The number of total workers, however, has increased since 2006. In that year, only about 25,000 traffic controllers were employed in total. At the time, the FAA had planned to hire and train almost 17,000 new air traffic controllers over a time span of 10 years. With the economic recession, those plans were never completed. Therefore, if the United States economy does bounce back sharply in the near future it is conceivable that these trends could be reversed and a new spate of hiring could begin.
Though job growth is stagnant, the turnover of this stressful occupation and annual retirements creates a ridiculously high demand for air traffic controllers. Due to more stringent academic standards and training required for controllers and an immense lack of training programs that are properly certified, competition for these educational and training slots is soaring. Needless to say, the draw of six-figure salaries is also attracting more and more applicants for few positions.

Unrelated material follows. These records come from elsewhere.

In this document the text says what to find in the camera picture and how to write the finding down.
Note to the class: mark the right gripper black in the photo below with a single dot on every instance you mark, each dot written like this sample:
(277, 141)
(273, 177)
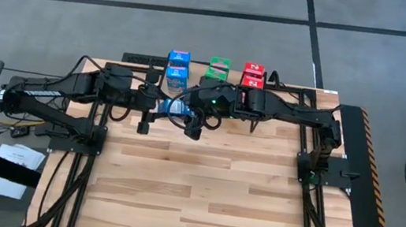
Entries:
(224, 100)

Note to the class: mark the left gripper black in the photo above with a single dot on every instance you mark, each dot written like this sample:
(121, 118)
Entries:
(147, 99)

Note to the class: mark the blue Rice Krispies cereal box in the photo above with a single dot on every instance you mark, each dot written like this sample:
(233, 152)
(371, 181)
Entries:
(176, 80)
(180, 58)
(176, 107)

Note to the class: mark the green Apple Jacks cereal box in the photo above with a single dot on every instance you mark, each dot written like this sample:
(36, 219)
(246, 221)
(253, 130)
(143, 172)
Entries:
(221, 62)
(216, 73)

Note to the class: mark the red Froot Loops cereal box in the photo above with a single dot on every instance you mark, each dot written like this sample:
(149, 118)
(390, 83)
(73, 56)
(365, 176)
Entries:
(252, 82)
(254, 69)

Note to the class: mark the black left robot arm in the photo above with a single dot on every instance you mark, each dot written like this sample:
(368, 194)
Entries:
(63, 88)

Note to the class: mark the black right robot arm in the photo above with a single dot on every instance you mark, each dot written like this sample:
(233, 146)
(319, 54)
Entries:
(298, 113)

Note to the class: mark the black power strip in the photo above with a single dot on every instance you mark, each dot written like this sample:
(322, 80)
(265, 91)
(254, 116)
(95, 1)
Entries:
(139, 58)

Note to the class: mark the small black controller box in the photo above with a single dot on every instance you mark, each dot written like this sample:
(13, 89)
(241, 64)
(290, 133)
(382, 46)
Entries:
(20, 131)

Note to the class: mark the white paper sheet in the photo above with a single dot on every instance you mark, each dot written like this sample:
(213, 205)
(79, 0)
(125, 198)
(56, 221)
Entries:
(22, 155)
(2, 185)

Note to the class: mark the black bar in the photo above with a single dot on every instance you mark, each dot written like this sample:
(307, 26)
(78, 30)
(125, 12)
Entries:
(0, 166)

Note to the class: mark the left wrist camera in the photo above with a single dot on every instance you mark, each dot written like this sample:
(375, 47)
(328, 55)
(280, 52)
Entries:
(152, 77)

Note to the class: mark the wooden shelf with black frame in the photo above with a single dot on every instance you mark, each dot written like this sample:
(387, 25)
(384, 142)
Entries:
(196, 76)

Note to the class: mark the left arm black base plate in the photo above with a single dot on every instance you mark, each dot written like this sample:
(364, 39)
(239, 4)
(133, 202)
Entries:
(63, 145)

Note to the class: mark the black aluminium table frame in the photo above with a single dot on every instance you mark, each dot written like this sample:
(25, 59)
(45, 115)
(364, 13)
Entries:
(294, 89)

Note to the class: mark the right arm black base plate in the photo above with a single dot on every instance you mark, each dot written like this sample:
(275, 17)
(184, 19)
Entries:
(341, 180)

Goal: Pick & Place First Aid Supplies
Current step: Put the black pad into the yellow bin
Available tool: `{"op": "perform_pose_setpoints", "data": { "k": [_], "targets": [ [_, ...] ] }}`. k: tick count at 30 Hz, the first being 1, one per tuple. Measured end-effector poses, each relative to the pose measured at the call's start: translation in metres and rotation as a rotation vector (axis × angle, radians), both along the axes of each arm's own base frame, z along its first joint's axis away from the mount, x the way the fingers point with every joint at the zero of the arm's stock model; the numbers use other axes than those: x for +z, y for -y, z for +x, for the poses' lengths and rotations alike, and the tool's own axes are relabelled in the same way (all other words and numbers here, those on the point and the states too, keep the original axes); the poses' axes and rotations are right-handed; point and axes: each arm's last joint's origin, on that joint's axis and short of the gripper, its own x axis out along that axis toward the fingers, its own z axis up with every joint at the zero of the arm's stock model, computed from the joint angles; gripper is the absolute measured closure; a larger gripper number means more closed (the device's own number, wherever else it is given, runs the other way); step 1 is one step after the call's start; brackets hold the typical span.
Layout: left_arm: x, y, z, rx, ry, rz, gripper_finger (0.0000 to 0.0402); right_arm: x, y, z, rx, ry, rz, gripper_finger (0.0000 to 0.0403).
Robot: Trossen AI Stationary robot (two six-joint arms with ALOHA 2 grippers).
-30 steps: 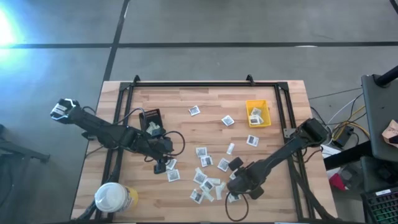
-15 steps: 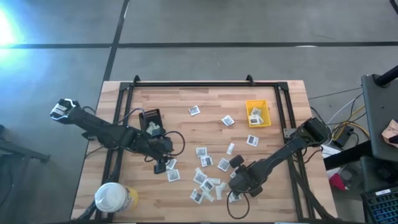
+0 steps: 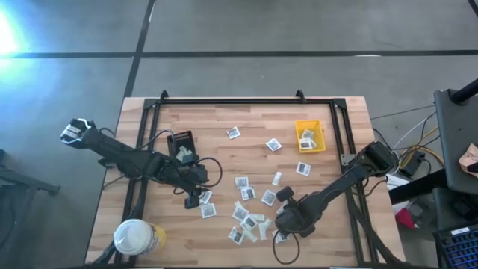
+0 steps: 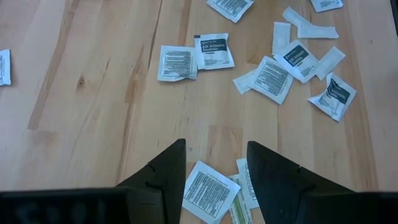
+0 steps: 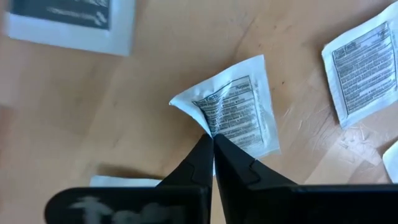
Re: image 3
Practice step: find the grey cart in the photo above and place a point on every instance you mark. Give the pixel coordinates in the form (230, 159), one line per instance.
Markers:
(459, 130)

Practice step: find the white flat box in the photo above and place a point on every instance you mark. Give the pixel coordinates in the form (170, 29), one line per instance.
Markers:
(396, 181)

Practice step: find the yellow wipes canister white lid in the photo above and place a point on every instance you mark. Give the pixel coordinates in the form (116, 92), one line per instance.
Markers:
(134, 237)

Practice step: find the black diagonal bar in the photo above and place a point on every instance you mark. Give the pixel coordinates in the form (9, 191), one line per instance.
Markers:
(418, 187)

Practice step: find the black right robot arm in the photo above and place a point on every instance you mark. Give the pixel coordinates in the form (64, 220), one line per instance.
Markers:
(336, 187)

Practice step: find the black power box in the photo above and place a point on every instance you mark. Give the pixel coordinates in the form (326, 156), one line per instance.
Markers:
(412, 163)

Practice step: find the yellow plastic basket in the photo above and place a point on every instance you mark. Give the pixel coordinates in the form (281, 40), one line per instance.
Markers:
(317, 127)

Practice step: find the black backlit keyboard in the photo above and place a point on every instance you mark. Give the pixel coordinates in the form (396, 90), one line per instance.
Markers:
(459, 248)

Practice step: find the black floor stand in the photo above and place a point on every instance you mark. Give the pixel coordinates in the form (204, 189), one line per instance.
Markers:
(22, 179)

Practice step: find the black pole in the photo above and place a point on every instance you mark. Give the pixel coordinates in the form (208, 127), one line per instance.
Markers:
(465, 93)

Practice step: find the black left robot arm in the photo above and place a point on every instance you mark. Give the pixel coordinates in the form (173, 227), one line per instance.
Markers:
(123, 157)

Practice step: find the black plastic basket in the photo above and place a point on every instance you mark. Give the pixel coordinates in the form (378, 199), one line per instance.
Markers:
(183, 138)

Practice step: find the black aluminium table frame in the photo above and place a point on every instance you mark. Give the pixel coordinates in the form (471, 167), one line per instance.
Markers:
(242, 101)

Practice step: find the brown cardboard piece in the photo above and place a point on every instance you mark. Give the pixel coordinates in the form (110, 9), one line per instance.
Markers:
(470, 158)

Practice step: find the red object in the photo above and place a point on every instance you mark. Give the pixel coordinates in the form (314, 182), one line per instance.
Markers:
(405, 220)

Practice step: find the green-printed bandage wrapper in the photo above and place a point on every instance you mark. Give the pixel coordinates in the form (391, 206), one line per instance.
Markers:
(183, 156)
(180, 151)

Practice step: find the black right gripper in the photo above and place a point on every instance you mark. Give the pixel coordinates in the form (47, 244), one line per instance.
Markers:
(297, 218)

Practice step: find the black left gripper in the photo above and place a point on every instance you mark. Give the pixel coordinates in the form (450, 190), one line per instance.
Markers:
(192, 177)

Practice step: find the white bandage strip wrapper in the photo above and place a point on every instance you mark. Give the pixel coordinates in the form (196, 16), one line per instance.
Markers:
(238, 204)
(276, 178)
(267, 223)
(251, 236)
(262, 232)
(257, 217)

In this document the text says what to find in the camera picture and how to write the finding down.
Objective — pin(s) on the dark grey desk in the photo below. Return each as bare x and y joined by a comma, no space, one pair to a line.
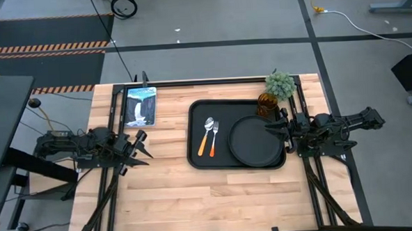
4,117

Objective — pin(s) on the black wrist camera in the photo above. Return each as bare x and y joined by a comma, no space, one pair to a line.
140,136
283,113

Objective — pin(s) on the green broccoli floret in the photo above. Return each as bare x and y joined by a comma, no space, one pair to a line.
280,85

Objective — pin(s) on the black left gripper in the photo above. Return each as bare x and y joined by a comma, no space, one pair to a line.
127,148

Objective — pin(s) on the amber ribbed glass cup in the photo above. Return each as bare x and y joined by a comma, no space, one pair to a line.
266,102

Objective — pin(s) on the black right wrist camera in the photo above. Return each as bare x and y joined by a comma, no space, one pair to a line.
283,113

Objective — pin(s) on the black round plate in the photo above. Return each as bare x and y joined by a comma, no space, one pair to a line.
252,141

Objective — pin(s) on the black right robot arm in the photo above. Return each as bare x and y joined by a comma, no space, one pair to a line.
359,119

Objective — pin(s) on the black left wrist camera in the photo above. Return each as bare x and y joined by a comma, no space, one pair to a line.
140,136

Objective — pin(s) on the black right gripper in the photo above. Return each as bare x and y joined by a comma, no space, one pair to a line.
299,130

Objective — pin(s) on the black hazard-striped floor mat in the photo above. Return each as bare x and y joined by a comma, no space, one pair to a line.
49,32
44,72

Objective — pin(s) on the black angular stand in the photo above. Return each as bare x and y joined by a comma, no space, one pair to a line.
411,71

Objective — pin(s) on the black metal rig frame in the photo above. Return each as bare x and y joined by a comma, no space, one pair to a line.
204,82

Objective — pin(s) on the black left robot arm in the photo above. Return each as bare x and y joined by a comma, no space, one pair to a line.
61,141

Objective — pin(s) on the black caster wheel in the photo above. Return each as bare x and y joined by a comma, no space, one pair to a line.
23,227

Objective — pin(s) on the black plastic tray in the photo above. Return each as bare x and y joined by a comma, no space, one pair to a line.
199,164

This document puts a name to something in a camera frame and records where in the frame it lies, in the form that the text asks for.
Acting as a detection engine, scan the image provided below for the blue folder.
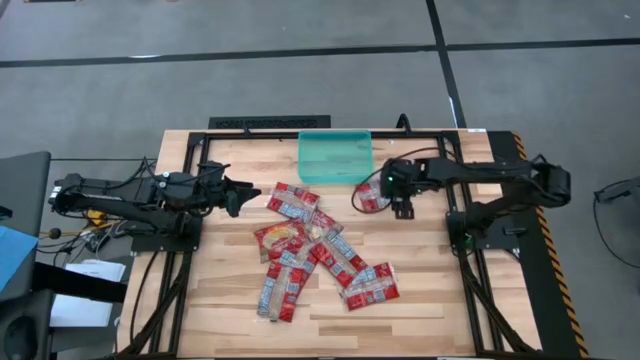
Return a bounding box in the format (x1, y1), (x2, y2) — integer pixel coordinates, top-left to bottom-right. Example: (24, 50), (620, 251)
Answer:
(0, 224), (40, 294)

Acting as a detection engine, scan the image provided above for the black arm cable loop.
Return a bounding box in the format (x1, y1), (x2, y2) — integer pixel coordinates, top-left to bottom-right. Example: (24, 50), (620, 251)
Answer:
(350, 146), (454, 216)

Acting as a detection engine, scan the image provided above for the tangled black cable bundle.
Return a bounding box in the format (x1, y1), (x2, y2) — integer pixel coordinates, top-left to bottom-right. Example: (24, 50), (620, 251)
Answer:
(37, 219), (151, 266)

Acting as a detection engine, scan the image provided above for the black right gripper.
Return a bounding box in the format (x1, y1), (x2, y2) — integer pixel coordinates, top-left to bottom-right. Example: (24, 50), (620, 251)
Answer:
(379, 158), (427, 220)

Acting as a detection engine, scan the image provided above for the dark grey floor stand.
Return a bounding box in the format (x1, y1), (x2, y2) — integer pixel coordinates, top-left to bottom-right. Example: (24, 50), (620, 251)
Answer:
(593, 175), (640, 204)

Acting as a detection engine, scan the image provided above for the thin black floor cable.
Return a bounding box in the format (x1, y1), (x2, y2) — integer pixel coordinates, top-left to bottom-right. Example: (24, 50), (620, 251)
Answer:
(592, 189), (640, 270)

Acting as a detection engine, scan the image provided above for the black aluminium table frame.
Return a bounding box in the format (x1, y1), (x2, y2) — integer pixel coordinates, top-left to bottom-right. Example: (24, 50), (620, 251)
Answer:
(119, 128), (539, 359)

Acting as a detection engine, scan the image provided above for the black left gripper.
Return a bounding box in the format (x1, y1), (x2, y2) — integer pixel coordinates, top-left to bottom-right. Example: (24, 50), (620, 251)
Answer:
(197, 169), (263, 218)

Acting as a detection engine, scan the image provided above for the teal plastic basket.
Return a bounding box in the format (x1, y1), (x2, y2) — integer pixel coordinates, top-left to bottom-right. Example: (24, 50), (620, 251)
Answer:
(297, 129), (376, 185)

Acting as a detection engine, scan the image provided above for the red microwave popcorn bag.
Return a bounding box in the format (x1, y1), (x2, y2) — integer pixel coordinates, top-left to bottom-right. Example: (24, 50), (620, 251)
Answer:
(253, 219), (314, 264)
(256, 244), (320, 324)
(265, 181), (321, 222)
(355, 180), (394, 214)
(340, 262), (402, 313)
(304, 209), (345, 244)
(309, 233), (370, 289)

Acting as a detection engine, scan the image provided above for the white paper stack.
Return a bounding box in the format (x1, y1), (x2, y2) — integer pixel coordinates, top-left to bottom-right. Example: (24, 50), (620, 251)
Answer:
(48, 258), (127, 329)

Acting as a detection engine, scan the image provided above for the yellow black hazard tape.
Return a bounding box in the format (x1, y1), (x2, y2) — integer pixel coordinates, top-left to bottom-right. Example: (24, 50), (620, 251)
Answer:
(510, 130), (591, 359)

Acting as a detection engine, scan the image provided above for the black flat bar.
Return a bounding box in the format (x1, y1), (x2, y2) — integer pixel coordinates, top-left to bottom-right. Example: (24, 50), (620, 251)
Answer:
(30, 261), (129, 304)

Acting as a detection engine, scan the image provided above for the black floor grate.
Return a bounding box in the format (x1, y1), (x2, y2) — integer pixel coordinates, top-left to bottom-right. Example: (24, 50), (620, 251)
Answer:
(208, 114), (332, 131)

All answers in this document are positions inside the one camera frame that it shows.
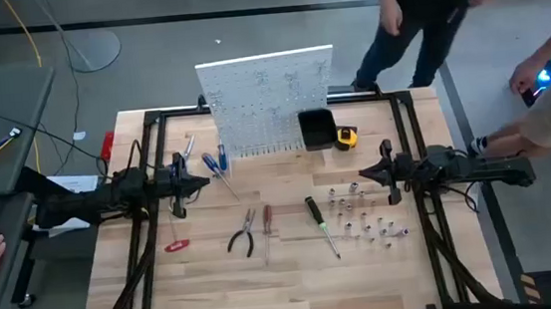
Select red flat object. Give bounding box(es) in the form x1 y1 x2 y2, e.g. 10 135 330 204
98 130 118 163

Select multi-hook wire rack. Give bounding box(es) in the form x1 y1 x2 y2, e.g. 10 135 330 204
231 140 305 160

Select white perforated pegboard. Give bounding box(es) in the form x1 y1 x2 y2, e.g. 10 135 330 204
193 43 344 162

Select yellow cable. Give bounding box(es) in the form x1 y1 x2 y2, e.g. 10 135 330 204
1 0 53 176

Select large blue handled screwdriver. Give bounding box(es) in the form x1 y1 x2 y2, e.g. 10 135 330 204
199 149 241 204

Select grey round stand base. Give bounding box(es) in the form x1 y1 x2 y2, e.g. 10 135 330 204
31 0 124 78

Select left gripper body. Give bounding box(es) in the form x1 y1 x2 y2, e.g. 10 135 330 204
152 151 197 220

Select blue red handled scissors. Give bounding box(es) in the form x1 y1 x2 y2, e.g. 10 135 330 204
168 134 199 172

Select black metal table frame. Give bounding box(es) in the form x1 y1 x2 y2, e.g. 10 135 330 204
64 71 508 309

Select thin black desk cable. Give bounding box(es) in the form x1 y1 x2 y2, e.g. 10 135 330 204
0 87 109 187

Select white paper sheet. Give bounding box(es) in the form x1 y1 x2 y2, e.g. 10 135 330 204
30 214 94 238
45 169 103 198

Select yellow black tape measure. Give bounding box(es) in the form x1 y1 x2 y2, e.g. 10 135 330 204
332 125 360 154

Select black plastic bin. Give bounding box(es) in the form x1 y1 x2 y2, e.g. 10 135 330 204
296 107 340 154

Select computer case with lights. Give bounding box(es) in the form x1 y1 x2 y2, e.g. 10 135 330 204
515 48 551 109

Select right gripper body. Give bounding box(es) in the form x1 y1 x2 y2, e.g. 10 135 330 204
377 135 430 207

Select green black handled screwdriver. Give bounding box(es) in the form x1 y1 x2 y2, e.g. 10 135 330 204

In the fiscal year of 2013, the budget cuts that have riveted air traffic controllers have been a devastating blow to those planning on beginning education. On the other hand, this should not be as discouraging for, while there are fewer workers now, the harder you work the farther you will continue to go. Air traffic controllers do not always require specific education training. If previous experience is acquired, your application will move through the line. Therefore, even through the budget cuts, it is possible to achieve your goal of becoming an air traffic controller.
The job outlook for air traffic controllers includes an early retirement program, and is known to be stressful and sometimes dark. But this is no reason to ignore the positives of the job. Those who become air traffic controllers receive payment benefits and a large annual salary far above the poverty line. This makes air traffic controlling an ideal job for many individuals.